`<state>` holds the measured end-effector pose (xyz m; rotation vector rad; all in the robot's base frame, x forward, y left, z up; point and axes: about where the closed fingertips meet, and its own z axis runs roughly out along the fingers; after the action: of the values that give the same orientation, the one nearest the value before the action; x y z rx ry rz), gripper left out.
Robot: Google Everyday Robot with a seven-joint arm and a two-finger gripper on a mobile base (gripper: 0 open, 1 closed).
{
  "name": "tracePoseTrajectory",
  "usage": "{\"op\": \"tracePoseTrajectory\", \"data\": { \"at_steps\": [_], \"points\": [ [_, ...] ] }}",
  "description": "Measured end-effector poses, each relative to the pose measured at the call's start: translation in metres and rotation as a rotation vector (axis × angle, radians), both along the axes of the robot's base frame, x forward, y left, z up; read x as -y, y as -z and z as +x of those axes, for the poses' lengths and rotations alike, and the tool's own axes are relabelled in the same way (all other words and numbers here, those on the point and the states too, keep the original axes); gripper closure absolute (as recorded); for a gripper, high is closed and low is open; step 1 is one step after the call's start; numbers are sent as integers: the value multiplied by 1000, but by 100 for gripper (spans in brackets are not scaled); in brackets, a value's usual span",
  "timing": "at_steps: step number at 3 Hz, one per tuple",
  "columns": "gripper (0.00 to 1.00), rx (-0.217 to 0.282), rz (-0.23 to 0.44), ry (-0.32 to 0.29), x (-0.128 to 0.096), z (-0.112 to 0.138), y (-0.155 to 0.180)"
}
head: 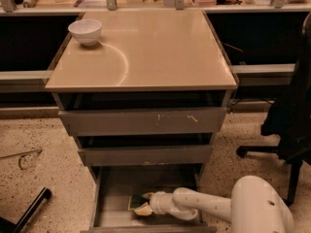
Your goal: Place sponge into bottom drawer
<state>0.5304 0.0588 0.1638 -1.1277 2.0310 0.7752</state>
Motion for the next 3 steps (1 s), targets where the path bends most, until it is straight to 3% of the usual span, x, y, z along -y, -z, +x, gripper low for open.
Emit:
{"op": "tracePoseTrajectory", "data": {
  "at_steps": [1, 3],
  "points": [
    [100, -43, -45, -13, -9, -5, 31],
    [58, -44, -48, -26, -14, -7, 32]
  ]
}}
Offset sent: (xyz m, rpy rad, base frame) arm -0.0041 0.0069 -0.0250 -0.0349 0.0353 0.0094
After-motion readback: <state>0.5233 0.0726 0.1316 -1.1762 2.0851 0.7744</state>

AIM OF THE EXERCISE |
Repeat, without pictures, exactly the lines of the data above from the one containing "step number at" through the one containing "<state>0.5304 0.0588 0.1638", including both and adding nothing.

ANSWER FOR THIS EXERCISE |
  "timing": "at_steps: step number at 3 Hz, one per tuple",
  "columns": "gripper (0.00 to 1.00), rx (-0.217 to 0.282), rz (-0.23 to 0.44), ry (-0.32 to 0.29), x (-0.128 to 0.096), z (-0.112 to 0.138), y (-0.155 to 0.180)"
}
head: 
Your goal: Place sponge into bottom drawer
<state>0.5304 0.0588 0.1638 -1.1277 2.0310 0.7752</state>

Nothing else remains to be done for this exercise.